- _Task to complete_:
Give back an exact copy of the lines in the records below, from the line that has "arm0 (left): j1" through the line that has "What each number", and nothing besides.

- _Data extracts_:
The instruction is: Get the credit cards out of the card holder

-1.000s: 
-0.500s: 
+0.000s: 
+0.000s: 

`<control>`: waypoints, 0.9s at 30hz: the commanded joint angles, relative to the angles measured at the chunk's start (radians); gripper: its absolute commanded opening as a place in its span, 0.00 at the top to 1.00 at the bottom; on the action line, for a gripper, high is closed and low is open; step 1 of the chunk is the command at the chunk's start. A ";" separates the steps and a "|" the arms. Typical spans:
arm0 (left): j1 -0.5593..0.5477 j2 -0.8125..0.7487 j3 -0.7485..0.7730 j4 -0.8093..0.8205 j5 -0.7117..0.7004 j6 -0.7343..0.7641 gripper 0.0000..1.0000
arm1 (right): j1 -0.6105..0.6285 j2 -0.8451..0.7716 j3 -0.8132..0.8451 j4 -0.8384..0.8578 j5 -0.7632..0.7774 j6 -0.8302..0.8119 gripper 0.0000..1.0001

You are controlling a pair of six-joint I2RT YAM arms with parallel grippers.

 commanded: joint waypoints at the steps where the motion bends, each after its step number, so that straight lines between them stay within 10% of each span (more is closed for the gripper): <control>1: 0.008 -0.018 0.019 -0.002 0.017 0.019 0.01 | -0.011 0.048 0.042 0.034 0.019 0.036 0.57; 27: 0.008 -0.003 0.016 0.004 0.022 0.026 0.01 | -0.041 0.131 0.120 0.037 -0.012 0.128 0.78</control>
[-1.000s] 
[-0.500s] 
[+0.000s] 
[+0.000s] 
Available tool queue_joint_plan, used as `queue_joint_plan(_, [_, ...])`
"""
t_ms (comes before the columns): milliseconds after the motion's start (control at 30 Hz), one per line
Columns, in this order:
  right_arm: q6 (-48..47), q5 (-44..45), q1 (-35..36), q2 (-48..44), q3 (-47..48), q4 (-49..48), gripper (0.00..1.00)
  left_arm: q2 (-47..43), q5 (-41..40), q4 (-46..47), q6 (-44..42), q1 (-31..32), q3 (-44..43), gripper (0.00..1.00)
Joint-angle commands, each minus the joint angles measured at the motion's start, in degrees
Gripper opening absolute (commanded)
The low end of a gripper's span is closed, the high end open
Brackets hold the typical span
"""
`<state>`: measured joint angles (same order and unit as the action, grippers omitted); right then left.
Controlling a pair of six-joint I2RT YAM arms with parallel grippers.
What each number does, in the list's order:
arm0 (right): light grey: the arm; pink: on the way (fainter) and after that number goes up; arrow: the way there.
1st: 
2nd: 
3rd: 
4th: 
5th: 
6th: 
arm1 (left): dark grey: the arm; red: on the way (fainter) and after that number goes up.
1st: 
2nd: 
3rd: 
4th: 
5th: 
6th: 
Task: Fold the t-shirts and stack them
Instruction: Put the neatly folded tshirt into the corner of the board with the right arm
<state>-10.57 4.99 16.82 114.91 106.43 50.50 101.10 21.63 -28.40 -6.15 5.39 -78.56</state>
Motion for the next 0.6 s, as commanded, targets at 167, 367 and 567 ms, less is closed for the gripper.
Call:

- _Response to the exercise_:
arm0 (left): j1 -0.5593..0.5477 j2 -0.8125..0.7487 j3 -0.7485..0.7730 j4 -0.8093..0.8205 j5 -0.7117..0.7004 j6 -0.7343..0.7641 gripper 0.0000..1.0000
arm1 (right): j1 -0.6105..0.6285 j2 -0.8451..0.7716 j3 -0.8132..0.8451 j4 -0.8384..0.8578 j5 -0.7632..0.7774 j6 -0.8302..0.8119 gripper 0.0000..1.0001

You are controlling a pair of six-joint I2RT YAM arms with parallel grippers.

 commanded: joint waypoints at the steps where the motion bends, each after its step number, so that straight lines between them stay within 10% of each span (more is closed for the gripper): <control>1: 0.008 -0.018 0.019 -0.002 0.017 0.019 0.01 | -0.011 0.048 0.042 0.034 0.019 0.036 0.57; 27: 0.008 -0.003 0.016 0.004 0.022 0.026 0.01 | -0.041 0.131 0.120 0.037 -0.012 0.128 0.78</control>
[-1.000s] 
[-0.500s] 
[+0.000s] 
[+0.000s] 
Available tool queue_joint_plan, used as `queue_joint_plan(_, [_, ...])`
"""
t_ms (comes before the columns): milliseconds after the motion's start (control at 30 Hz), one per line
Columns, in this order:
  right_arm: q6 (-48..47), q5 (-44..45), q1 (-35..36), q2 (-48..44), q3 (-47..48), q4 (-49..48), gripper (0.00..1.00)
  left_arm: q2 (-47..43), q5 (-41..40), q4 (-46..47), q6 (-44..42), q1 (-31..32), q3 (-44..43), gripper (0.00..1.00)
Joint-angle commands, each minus the joint angles measured at the motion's start, in degrees
Gripper opening absolute (commanded)
The low end of a gripper's span is closed, the high end open
Brackets hold the typical span
"""
`<state>`: measured joint angles (same order and unit as the action, grippers omitted); right then left.
Controlling a pair of six-joint I2RT YAM arms with parallel grippers.
What each number does, in the list's order:

This answer is complete.